●「成人の日」の昨日、我が家の末っ子も成人式に参加した。
自宅前で記念写真を撮ったあと、親として訓告を与えた。
「いいか、どこかの街のように、集団ではしゃいで騒ぎをおこすんじゃないぞ」
●すると子供は「大丈夫。昔通っていた小学校の体育館で式があるし、集まるのもその頃の同級生ばかりだから」
え、そうなの。
聞いてみたら、名古屋市では学区単位に分かれて式を行うらしい。
●いずれにしろ、晴れて全員が成人したのを祝って夜は「モエ・エ・シャンドン」で乾杯した。
乾杯に先立ってふたたび訓告を与えた。
「いいか、これで武沢家の三人の子供全員が大人になったわけで、親の責任はここまでだ。あとは自分たちで自由にやってゆけ。いつでも相談には乗る。これで武沢家は解散する、とは言わないがそんなつもりでよろしく」
●大人になった以上は、二十歳になった翌週にアメリカに渡った姉のように、二人の弟たちにも自立してもらわねばならない。

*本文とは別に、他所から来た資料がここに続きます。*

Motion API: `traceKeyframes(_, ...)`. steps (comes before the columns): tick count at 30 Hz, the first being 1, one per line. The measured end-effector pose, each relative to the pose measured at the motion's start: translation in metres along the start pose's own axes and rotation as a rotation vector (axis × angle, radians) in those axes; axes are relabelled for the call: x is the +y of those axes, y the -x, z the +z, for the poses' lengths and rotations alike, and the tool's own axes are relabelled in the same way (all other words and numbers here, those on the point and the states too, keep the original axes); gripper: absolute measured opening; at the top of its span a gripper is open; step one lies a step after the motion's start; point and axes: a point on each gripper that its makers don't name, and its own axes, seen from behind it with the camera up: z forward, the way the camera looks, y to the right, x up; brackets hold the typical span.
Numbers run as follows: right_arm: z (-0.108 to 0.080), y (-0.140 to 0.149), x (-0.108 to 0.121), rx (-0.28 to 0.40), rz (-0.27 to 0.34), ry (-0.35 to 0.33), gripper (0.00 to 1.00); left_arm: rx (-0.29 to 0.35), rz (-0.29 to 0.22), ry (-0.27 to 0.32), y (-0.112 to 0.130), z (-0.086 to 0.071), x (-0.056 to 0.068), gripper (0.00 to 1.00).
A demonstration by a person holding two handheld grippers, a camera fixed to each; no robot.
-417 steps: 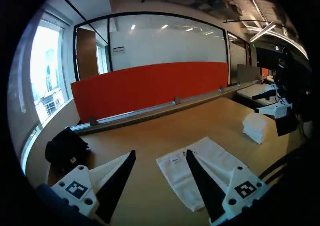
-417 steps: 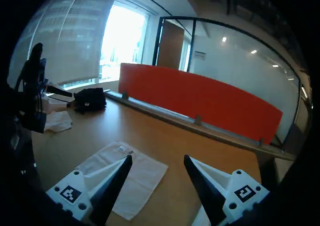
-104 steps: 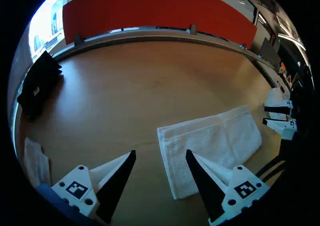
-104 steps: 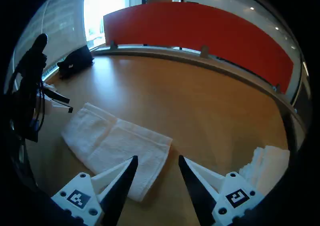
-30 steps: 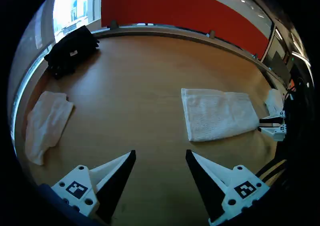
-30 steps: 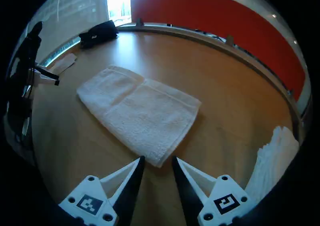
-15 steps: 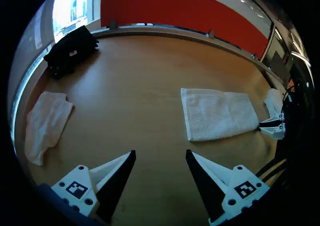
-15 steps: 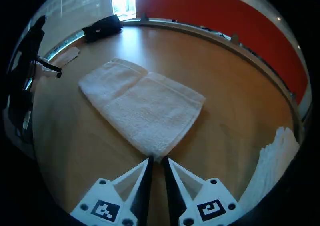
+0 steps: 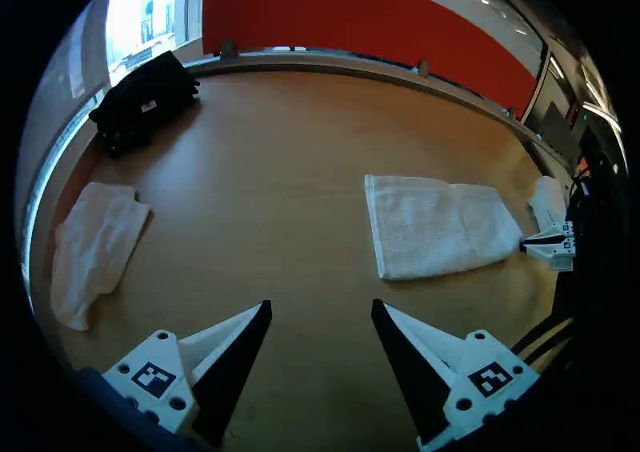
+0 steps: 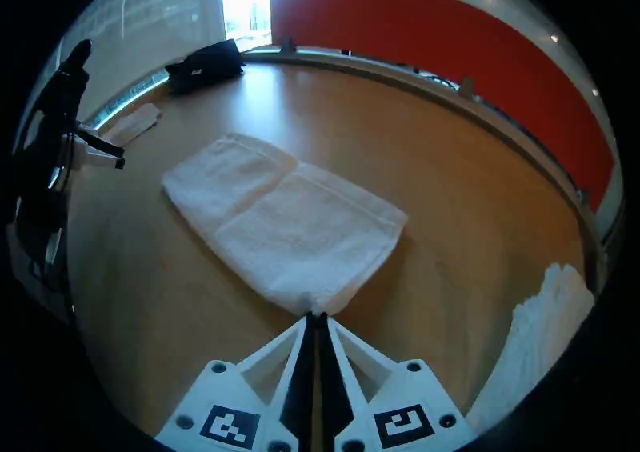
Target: Fold towel
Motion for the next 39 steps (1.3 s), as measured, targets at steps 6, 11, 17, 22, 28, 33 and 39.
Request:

もともとシャンパンやコーラの炭酸が苦手な妻は、あわせる料理にも苦労したようで、サラダと焼き魚と揚げ出し豆腐。どうみてもシャンパンに会いそうもない料理だが、おいしく頂戴した。
●乾杯して一口つけるや否や、23歳の長男がグラスを母に渡しながら、「酸っぱ!」と早くもギブアップした。酒が苦手なのだ。
次男のほうは兄より強そうな雰囲気だが、「たしかにこれは酸っぱい。
いつか、これがおいしいと思えるようになるのかな?」と聞いてきた。
●「モエ・エ・シャンドン」が分からないようでは成人とはいっても味覚はまだ子供だな、と私。
「どうすれば美味いと思えるようになるの?」と怪訝な顔をする次男。
●味覚は成長する。よく「舌が肥える」と言うが、実際には舌が発達するのではなく、舌の感覚を感じとる脳の方が発達するのだろう。
いままで不味かったものがうまくなり、美味かったものが不味くなるということがよく起こる。
●そういえば私も46歳までは酒が苦手だった。
缶ビールより缶コーヒーの方が圧倒的に好きだった。友人たちと山登りをしたときも、山頂で全員が缶ビールで乾杯しているのに、私ひとりだけアイスコーヒーを注文したのを覚えている。
●「なんでビールが美味いの?」と周囲に語っていたのはわずか12年前の私なのである。
脳が発達すると食べ物や飲み物の好みが変わる。
変わるのは食べ物ばかりでない。女性(男性)の好みも変わるようだし、興味関心も仏教や古典芸能(歌舞伎や能、落語など)などに関心をもつのも年を重ねてからのことが多い。
●問題が起きたとき、以前ならずいぶん深刻に考えていたことでも今ではそうならずに済むようになった。
出来事は変わらなくとも、脳のセンサーが変われば受け止め方が激変するものだ。
●そんなことを考えていたら、モエ・エ・シャンドンを飲むペースが鈍っていた。ふとボトルの残量をみたら、あっと言う間に三分の一になっていた。
「おいおい」と私。
妻と子供の顔色をみたら、すでに真っ赤だった。